To give thanks is to make a commitment

Psalm 30 is a Hymn of Thanksgiving, a hymn of one totally committed to God.  The speaker thanks God for having saved him from sickness and disaster, though we don’t know specifically what.  Then he invites the congregation of believers to join in his praise

In the middle he remembers when his world came crashing down, and God seemed to disappear.  Then he pleads to God, arguing for his help.  Finally, again he claims the joy that God has given him in saving him: “You have turned my wailing into dancing!”

We had said the Psalms often tell a story.  One of the most prominent stories is the one that starts in our comfortable orientation, where everything seems good; moves to an unsettling, maybe crushing disorientation; through to a re-orientation where God rearranges the pieces and puts them back together.
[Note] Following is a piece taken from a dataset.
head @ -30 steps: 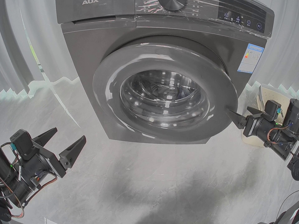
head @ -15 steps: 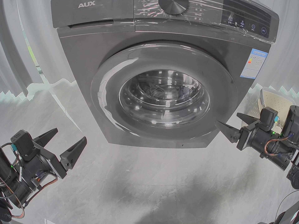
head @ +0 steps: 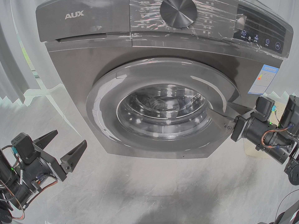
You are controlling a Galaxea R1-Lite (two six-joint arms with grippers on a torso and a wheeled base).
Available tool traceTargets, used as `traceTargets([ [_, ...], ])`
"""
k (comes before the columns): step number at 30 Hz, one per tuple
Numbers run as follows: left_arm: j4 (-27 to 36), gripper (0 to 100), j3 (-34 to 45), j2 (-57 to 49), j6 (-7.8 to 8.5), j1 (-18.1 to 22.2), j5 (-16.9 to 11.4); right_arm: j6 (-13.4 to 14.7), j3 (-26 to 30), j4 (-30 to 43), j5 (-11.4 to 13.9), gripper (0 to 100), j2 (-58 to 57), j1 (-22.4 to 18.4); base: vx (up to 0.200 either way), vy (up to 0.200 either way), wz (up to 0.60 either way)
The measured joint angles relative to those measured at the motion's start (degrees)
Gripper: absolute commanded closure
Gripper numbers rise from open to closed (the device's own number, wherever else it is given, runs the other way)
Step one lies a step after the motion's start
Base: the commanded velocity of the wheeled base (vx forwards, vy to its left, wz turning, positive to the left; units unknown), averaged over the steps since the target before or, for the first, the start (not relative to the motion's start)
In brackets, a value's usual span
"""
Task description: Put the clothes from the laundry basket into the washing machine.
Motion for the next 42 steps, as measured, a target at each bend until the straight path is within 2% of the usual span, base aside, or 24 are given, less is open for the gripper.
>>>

We are all trying to see the meaning of our world and make choices that make sense of the present and that move toward the future.  But we can’t always see clearly, and there are always twists and turns, as if our “life GPS”, in small and big ways, is constantly saying “recalculating”.  Often we are focusing on these few pieces of the jigsaw puzzle, when if we just looked at the picture on the box, we could see which pieces don’t belong and which ones do.

That big picture is what God wants to remind us of.  He wants to take us to the mountain top and show us our final destination that will make sense of the twists and turns along the way; even though, as the speaker says in the middle of the Psalm, that reminder may seem like God is “hiding his face” from us.

To give thanks is to make a commitment to God, to hold on to the reality of Jesus, and grow to understand what that means in our lives.